*PROBLEM*.
Once the images are set aside, print the remaining lines below exactly.

*COLLECTED MATERIAL*.

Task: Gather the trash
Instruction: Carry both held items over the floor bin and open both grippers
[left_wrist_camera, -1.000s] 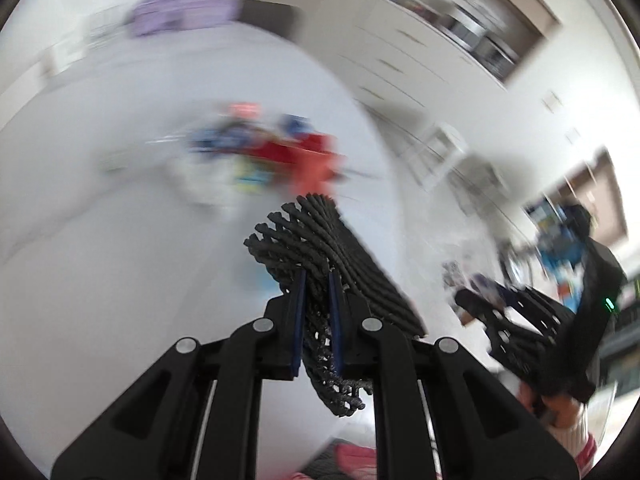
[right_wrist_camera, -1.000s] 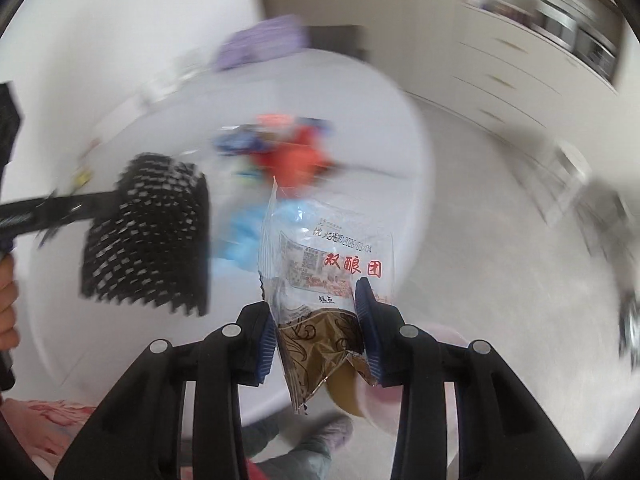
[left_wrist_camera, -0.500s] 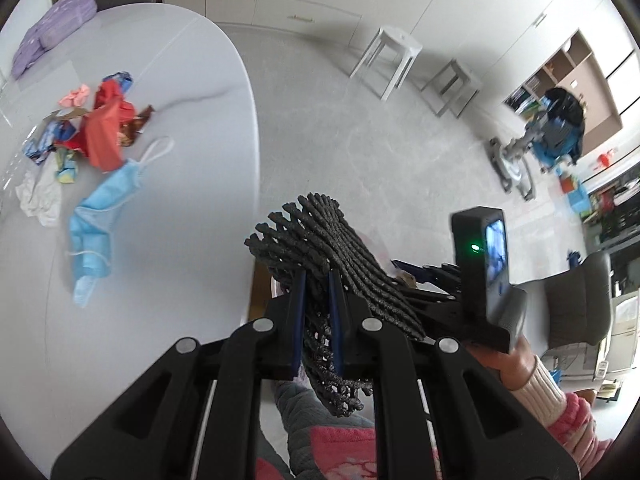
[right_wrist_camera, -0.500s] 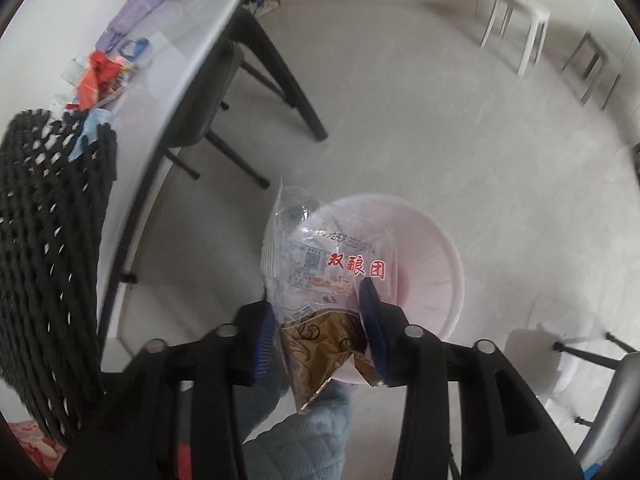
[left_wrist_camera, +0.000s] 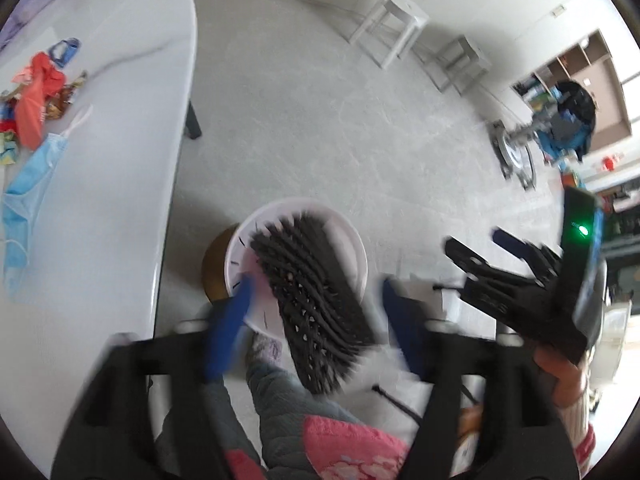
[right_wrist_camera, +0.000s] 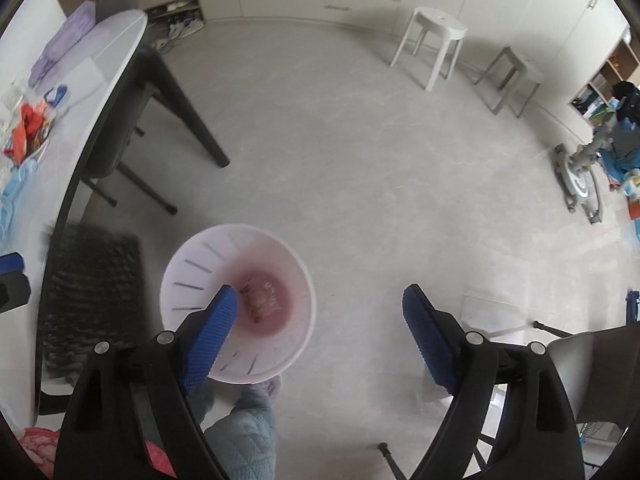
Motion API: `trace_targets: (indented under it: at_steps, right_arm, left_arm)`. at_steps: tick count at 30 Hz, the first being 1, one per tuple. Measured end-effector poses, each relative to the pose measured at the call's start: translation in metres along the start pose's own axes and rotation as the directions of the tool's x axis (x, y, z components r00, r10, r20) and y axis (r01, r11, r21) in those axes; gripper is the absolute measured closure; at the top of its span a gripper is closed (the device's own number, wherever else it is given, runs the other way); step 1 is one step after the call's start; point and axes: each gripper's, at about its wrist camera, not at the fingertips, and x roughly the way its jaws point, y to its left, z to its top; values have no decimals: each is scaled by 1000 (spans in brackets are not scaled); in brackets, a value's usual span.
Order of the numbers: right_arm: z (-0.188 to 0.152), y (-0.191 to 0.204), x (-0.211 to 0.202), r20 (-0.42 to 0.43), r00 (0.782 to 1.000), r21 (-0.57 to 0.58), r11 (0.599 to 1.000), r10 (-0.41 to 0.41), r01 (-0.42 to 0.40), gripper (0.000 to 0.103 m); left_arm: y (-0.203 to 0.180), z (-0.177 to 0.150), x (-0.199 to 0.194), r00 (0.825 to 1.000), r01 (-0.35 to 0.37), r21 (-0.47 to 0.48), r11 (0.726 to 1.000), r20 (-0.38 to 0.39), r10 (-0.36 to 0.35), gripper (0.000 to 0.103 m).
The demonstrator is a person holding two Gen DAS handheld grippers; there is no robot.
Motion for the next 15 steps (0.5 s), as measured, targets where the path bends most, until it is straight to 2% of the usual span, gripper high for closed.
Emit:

*ANSWER SPACE*.
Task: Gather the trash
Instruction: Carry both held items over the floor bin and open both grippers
[left_wrist_camera, -1.000s] 
[right_wrist_camera, -1.000s] 
[left_wrist_camera, -0.500s] 
[right_wrist_camera, -0.500s] 
[left_wrist_camera, +0.000s] 
[right_wrist_camera, +0.000s] 
Motion API: `trace_targets: (indented under it: at_steps, right_arm, left_arm)`. at_steps: tick count at 30 Hz, the first being 1, one per tuple. Measured end-effector poses, each relative to the pose measured at the call's start: translation in metres along the start pose's own axes and rotation as the directions of the tool's x axis (x, y, z components r00, r10, r20) and y axis (r01, r11, r21) in those axes; gripper is the absolute measured closure; at the top of its span a gripper is closed (the device's own number, wherever else it is given, runs the other way); step 1 is one step after the call's start; point and axes: each gripper's, at about its wrist camera, not at the fingertips, and x roughly the way its jaws point, y to its left, z to its top; values have no decimals: each is scaled by 1000 (spans in brackets are not scaled); in brackets, a value's usual span.
Order of the numbers: right_arm: z (-0.188 to 0.152), y (-0.191 to 0.204), x (-0.211 to 0.202), r20 (-0.42 to 0.43), r00 (0.782 to 1.000), r21 (-0.57 to 0.58), r11 (0.599 to 1.000), r10 (-0.41 to 0.41), r01 (-0.42 to 0.40), gripper (0.000 to 0.103 m); left_arm: y (-0.203 to 0.180), z (-0.177 to 0.150), x (-0.199 to 0.194), r00 (0.825 to 1.000), r01 (-0.35 to 0.37), r21 (-0.47 to 0.48), r11 (0.726 to 1.000), r20 (-0.38 to 0.39), r10 (-0.36 to 0.35), gripper (0.000 to 0.103 m).
The demonstrator is a person holding two Gen DAS handheld grippers; there is no robot.
Motion for the next 15 steps (0.5 s), as measured, targets where the path bends most, until it is straight to 2% of the usual span, gripper high for closed.
Emit:

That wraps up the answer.